The most successful comedies of the past two years, Schitt’s Creek and Ted Lasso, dominated their respective Emmy Awards. Schitt’s Creek won everything in sight in 2020, and Ted Lasso did the same last year (and might do it again this year). Not that they aren’t great shows on their own, but the benefit of timing helped each show immensely, as their uniquely feel-good messages were exactly what audiences were looking for during the COVID lockdown. But timing and a warm, fuzzy feeling aren’t all Schitt’s Creek and Ted Lasso have in common. They also share the very familiar fish-out-of-water contrivance that has been the set-up for more than one successful series. Because of this, it presents an uphill battle for any new series jumping into the fray that may use the same theme, as comparisons to both hugely popular shows would be inevitable. With all the competition out there, it’s almost as if new shows have to set themselves apart in some unique way. Whether it be by pirates or time travel or hit men or vampires, comedy series have to find some way to break the familiar mold to cut through the clutter. Sadly, this is why Apple TV+’s new series, Loot, might get lost in the shuffle.
It’s not that Loot isn’t entertaining and well done. It’s just that it might be too familiar, too recognizable, and too predictable. Audiences may have been craving sweet, innocent, and familiar during the pandemic, but now they are looking for edgy and different. And, although Loot may be wonderful, it plays it way too safe.
Loot is the creation of Alan Yang and Matt Hubbard (Parks & Recreation) and stars Maya Rudolph as Molly, the jilted ex-wife of the billionaire software developer played by Adam Scott. As Molly is left reeling from suddenly being on her own, she discovers that she has no purpose in life other than being rich. When she finds out that a charitable foundation was created in her name, she dedicates herself to being a part of good change in the world. She gets involved with the day-to-day operation of the non-profit, to the dismay of its super-serious director Sofia, played by Michaela Jaé Rodriguez.

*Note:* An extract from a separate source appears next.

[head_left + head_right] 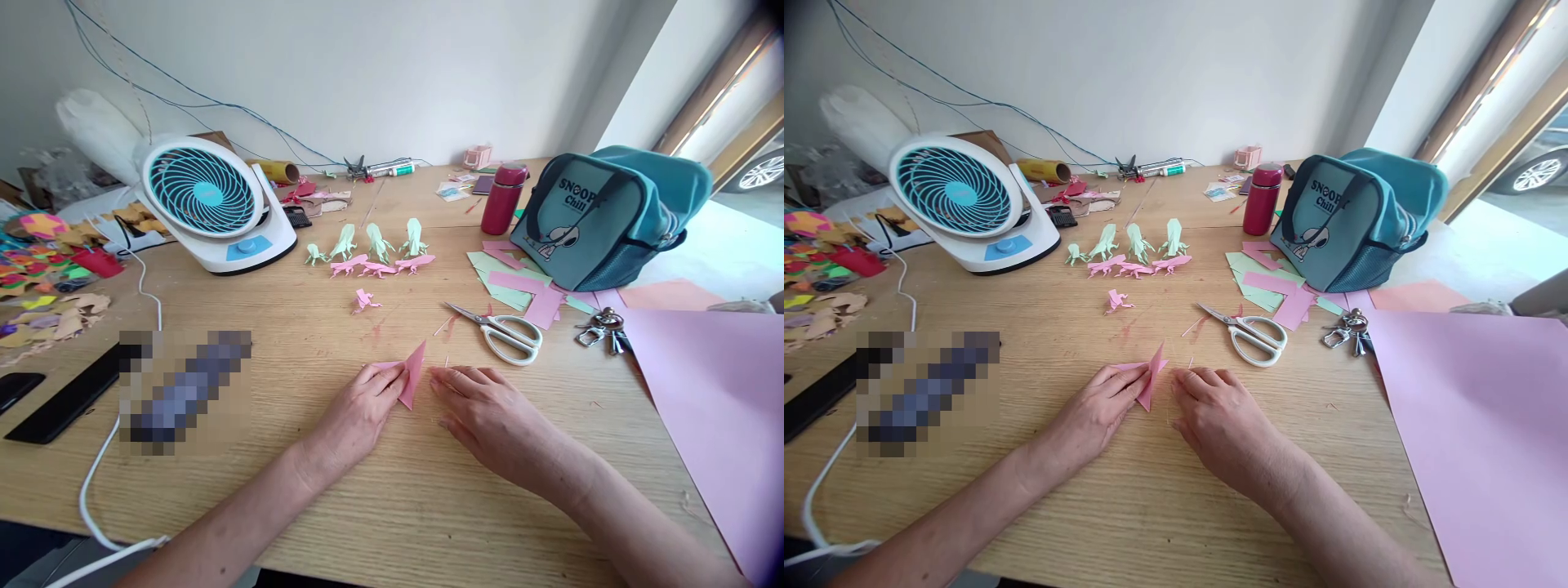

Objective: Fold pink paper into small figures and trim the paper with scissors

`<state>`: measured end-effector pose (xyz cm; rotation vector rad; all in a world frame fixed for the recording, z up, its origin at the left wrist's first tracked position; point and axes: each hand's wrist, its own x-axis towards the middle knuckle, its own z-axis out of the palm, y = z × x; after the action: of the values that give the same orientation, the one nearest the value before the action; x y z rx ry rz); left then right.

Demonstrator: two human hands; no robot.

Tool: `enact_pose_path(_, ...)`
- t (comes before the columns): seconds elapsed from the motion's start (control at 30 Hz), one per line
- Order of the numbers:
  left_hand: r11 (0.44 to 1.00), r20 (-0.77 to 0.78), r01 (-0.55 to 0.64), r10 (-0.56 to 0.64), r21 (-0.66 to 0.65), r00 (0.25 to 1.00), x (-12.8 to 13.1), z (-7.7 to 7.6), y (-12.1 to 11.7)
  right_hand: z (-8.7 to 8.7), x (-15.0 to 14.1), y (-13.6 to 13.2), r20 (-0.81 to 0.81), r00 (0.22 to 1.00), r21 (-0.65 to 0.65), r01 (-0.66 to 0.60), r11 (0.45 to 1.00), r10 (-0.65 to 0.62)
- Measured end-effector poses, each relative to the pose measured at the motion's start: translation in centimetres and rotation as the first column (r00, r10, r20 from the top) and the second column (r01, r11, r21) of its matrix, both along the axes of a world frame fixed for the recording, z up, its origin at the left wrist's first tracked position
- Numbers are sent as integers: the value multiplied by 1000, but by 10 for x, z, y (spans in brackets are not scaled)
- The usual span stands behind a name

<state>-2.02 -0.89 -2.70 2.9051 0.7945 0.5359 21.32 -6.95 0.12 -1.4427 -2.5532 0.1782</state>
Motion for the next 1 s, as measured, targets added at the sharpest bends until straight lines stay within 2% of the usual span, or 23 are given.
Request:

Molly’s journey follows every predictable beat throughout the first season’s ten episodes. Her best possible intentions often result in disaster due to her money-fueled naiveté of the real world. The aforementioned fish-out-of-water trope is thankfully not oversaturated though, as the writers settle nicely into making the show more relationship-based than predicament resolution. This is greatly aided by a stellar supporting cast, whose characters are much more than basic tropes. Rodriguez deserves credit for being a perfect yin to Rudolph’s yang, as her tightly-wound, socially-minded Sofia plays wonderfully off Rudolph’s loosey-goosey and oblivious Molly. The two have great chemistry, and the exploration of their developing friendship is a central drawing point of the series. Less appealing is the forced relationship between Molly and Arthur, the dorky but sweet accountant played by Nat Faxon. We can see where this is headed from the first moment, and yet there is none of the excitement or anticipation that is necessary to get the audience energized.
What does bring all the energy to Loot is the relationship between Molly’s assistant, Nicholas, played by Joel Kim Booster, and her distant cousin (who works at the foundation), Howard, played by Ron Funches. Booster and Funches are both stand-up comics, and they each bring every bit of their sense of comic timing and vibrant personalities to their roles, each of which could quickly have fallen into the sidekick abyss. But instead of having Howard and Nicholas focused solely on Molly, the writers bring them into a friendship of their own, which is dynamic, energizing, and absolutely hilarious. If this show does not work out, they need to give Booster and Funches their own show together.
But this isn’t their show, it’s Rudolph’s, and that is, sadly, where it mainly misses the mark. Although Maya Rudolph is insanely talented, and Yang and Hubbard have been trying to find a show for her that sticks (after their previous attempt at a series, Forever, which lasted only one season), she feels somehow miscast in this role. Although Rudolph is perfect in the scenes where Molly is genuine and well-meaning, it’s hard to believe her to be as daffy and clueless as the character needs to be. While it is refreshing to not have this character be an over-the-top caricature who we would never want to spend time with, it is too bad that she’s not more defined, a little edgier, or even a little harsher.
But, as the show continues, its soul is revealed, and there is an understanding as to why Rudolph doesn’t play Molly with the cruelty that we would expect from such a role. The purpose of Loot is to make a statement about the importance of doing good in the world, and it doesn’t shy away from its clear agenda of commenting on society’s blind eye to social and environmental ills. Its altruistic heart beats loudly but does not diminish the humor that delivers the message.
Loot is funny, it is warm, and it does have a clear purpose. There are many excellent performances that deserve to be talked about, and its heart is most definitely in the right place. But, unfortunately, it needs more to make it truly stand out in this landscape of television that is edgy, different, and imaginative. But there is always room for sweet and familiar, and if you still crave a little of it, Loot hits the jackpot.